Een vordering in kort geding kan worden toegewezen als de partij die de voorziening vraagt hierbij zoveel spoed heeft dat hij de uitkomst van een gewone procedure niet hoeft af te wachten. Bij die beoordeling is van belang hoe aannemelijk het is dat de vordering in een gewone procedure zal worden toegewezen. Verder moet het belang van de Stichting bij toewijzing van de vordering worden meegewogen en de gevolgen van toewijzing van de vordering voor [gedaagde] als deze uitspraak later wordt teruggedraaid. Als partijen een gewone procedure starten, is de rechter in die procedure niet gebonden aan deze uitspraak.
Spoedeisendheid
3.3.
Uit de aard van de vordering en de toelichting van de Stichting daarbij is voldoende gebleken dat zij een spoedeisend belang heeft bij haar eisen, zodat zij in zoverre ontvankelijk is.
Ontruiming
3.4.
De vordering tot ontruiming komt de kantonrechter niet ongegrond of onrechtmatig voor. Tijdens de mondelinge behandeling heeft de Stichting namelijk, onder overlegging van een specificatie, gesteld dat de huurachterstand inmiddels is toegenomen tot € 4.662,52, berekend tot en met juni 2022. Dat betreft een achterstand van meer dan acht maanden. De kantonrechter vindt het zeer aannemelijk dat deze huurachterstand in een bodemprocedure zal leiden tot ontbinding van de huurovereenkomst. De vraag of de huurovereenkomst zal eindigen door de (voorgenomen) beëindiging van het zorgarrangement kan daarom buiten beschouwing blijven. De gevorderde ontruiming wordt op grond van het voorgaande toegewezen, waarbij de ontruimingstermijn in redelijkheid wordt bepaald op 14 dagen.
Proceskosten
3.5.
[gedaagde] krijgt ongelijk en moet daarom de proceskosten betalen. De kantonrechter stelt deze kosten aan de kant van de Stichting tot vandaag vast op € 127,43 aan dagvaardingskosten, € 128,- aan griffierecht en € 498,- aan salaris voor de gemachtigde.
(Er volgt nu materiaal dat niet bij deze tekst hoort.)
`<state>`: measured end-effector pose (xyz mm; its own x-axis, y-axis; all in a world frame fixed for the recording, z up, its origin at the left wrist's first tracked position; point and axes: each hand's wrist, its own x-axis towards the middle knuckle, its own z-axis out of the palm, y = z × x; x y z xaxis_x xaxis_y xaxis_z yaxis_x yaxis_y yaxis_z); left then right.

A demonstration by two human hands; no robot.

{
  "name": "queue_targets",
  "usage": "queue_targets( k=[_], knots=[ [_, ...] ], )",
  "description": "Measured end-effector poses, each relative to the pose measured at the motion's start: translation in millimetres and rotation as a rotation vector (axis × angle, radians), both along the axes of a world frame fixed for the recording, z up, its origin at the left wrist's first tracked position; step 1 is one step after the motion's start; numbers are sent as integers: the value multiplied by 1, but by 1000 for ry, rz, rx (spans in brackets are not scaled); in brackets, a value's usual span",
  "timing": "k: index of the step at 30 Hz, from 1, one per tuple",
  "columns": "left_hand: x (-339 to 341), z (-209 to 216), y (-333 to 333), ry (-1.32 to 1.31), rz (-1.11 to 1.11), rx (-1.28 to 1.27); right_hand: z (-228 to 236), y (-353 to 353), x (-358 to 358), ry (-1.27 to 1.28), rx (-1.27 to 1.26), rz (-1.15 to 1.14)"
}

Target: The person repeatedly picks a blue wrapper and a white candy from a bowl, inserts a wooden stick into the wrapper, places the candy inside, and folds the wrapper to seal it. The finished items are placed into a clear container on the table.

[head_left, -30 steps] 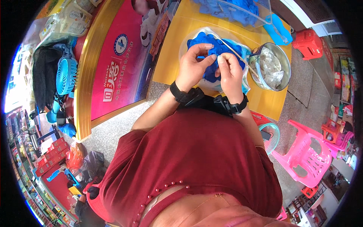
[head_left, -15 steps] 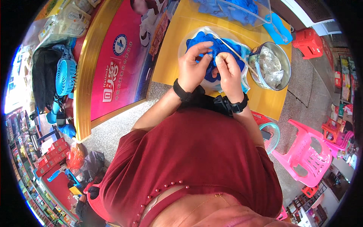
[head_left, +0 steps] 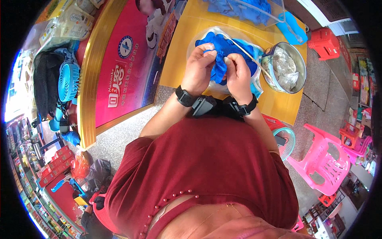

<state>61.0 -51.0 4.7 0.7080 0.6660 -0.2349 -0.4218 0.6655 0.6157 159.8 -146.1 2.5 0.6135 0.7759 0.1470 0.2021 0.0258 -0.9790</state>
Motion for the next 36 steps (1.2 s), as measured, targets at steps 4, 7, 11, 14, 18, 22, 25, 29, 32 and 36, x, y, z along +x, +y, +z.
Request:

Dit is totaal € 753,43.
Uitvoerbaarheid bij voorraad
3.6.
Dit vonnis wordt, zoals gevorderd, uitvoerbaar bij voorraad verklaard.

4..De beslissing

De kantonrechter:
4.1.
veroordeelt [gedaagde] om de woonruimte aan de [adres] binnen veertien dagen na betekening van dit vonnis te verlaten en te ontruimen met de zijnen en het zijne en de sleutels, met bijbehorende tag, ter vrije beschikking van de Stichting te stellen;
4.2.
veroordeelt [gedaagde] in de proceskosten, aan de kant van de Stichting tot vandaag vastgesteld op € 753,43;
4.3.
verklaart dit vonnis tot zover uitvoerbaar bij voorraad;
4.4.
wijst het meer of anders gevorderde af.
Dit vonnis is gewezen door mr. F. Aukema-Hartog en in het openbaar uitgesproken.